Ouch, that looks like a bug in our udhcpc script! It should not assume getting a cidr prefix.

I removed the -o option from infix-dhcp.c, and it now connects perfectly.

I suspected as much, there's probably one or more options we send by default that trips up the MikroTik. (In addition to what looks like a bug in our script, above.)

The -o options are which DHCP options we request and accept from the server. A conformant server should ignore options it doesn't support and reply with the ones it does. If the server replies with more options than we accept then the udhcpc script makes sure to not set them.

I suggest trying with a subset of options, for example:

admin@infix-00-00-00:/> configure 
admin@infix-00-00-00:/config/> edit dhcp-client client-if e0 
admin@infix-00-00-00:/config/dhcp-client/client-if/e0/> set 
           arping        client-id          enabled           option route-preference
admin@infix-00-00-00:/config/dhcp-client/client-if/e0/> set option                     # Pressing '?' key
  <string>        DHCP option to request from, or inform server of.
  address         Requested (previously cached) address
  broadcast       Broadcast address
  clientid        Client ID (default MAC, and option 12)
  dns             DNS server
  domain          Domain name
  fqdn            Request DNS update of client FQDN argument
  hostname        Hostname
  msstaticroutes  Microsoft classless static routes
  ntpsrv          NTP server
  router          Default route(s)
  search          Domain search list
  staticroutes    Classless static routes
  subnet          Subnet (IP address and netmask)
admin@infix-00-00-00:/config/dhcp-client/client-if/e0/> set option address 
admin@infix-00-00-00:/config/dhcp-client/client-if/e0/> set option broadcast 
admin@infix-00-00-00:/config/dhcp-client/client-if/e0/> set option dns
admin@infix-00-00-00:/config/dhcp-client/client-if/e0/> set option router
admin@infix-00-00-00:/config/dhcp-client/client-if/e0/> set option subnet 
admin@infix-00-00-00:/config/dhcp-client/client-if/e0/> show
option address
option broadcast
option dns
option router
option subnet
admin@infix-00-00-00:/config/dhcp-client/client-if/e0/> leave
admin@infix-00-00-00:/> copy running-config startup-config
admin@infix-00-00-00:/> 

When you find a subset that works we can have a look and see if should change the built-in default of Infix :-)

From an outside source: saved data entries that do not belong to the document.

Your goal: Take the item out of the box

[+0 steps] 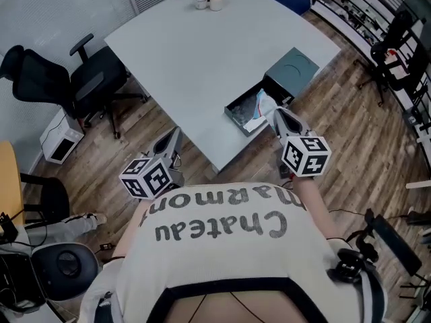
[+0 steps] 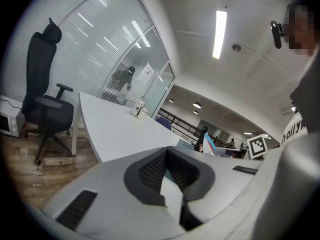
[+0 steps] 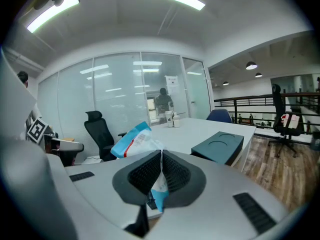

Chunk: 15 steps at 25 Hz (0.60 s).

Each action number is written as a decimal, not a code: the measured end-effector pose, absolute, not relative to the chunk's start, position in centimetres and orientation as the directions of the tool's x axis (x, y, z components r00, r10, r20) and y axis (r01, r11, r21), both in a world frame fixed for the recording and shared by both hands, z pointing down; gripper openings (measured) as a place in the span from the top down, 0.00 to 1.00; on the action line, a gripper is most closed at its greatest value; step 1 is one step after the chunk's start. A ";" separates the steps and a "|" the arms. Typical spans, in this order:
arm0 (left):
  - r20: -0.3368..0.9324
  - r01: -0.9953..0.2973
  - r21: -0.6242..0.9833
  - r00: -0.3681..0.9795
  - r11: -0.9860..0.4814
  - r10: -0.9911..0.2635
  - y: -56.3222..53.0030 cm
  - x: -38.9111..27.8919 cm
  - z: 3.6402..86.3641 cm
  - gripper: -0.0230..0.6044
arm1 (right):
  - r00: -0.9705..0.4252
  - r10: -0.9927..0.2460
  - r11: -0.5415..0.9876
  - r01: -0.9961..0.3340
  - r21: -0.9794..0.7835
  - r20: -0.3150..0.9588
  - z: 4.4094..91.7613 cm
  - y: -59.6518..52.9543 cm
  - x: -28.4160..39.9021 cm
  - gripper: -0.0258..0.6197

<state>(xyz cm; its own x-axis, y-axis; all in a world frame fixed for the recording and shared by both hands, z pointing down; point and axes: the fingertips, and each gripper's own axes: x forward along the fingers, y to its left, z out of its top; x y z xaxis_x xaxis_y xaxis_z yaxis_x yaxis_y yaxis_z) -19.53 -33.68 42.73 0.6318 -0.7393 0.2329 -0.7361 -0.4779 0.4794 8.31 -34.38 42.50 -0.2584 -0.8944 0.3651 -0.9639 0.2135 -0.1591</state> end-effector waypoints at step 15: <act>0.197 -0.718 0.457 0.658 -0.525 -0.727 -30.3 -15.0 40.7 0.97 | -0.251 -0.912 0.203 -0.963 -0.177 0.323 40.8 -30.2 12.2 0.95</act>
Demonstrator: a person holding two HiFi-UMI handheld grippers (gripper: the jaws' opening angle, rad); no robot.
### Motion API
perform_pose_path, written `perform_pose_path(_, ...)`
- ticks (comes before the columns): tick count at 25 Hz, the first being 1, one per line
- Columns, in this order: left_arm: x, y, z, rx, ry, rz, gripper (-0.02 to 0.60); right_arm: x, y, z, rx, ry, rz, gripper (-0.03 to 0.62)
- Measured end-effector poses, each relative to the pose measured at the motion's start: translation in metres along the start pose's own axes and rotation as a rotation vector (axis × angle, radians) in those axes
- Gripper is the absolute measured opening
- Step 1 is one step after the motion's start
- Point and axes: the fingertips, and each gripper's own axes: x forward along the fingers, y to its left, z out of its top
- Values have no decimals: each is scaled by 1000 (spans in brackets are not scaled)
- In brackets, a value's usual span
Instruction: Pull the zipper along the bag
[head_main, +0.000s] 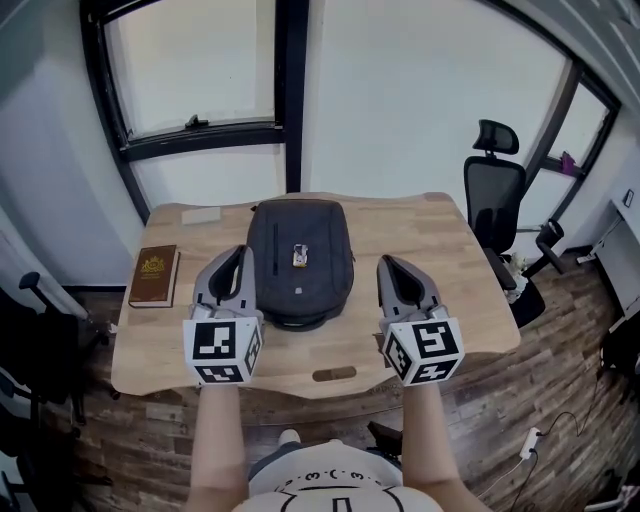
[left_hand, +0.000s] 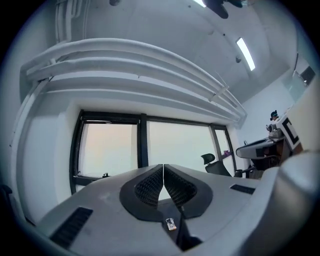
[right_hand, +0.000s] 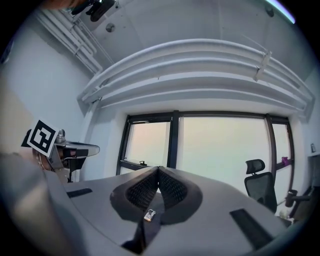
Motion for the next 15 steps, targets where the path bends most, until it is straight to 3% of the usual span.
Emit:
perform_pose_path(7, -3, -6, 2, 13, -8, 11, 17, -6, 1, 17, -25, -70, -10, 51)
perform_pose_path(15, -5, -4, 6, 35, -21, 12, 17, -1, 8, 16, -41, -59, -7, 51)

Edit: Err, I should read your report more carefully. Thankfully @wkz talked to me just now and pointed out the difference between -o and -O ... so:

  1. we still have that naive bug in the udhcpc script
  2. it seems RouterOS is doing what we tell it to do, i.e., send no options

The idea with using -o is to disable all the default options the DHCP client requests and have a safe default set of options be inferred when enabling DHCP client on an interface. That way the user could opt-out of requesting options that are otherwise hard-coded in udhcpc. The inference of options is an omission in the implementation, and I'll have a look at it as soon as possible.

As per your last listing, options 1, 3, and 6, seem like obvious candidates.

Sorry for the confusion on my part.

minexn commented 7 months ago

Everything works perfectly - thank you!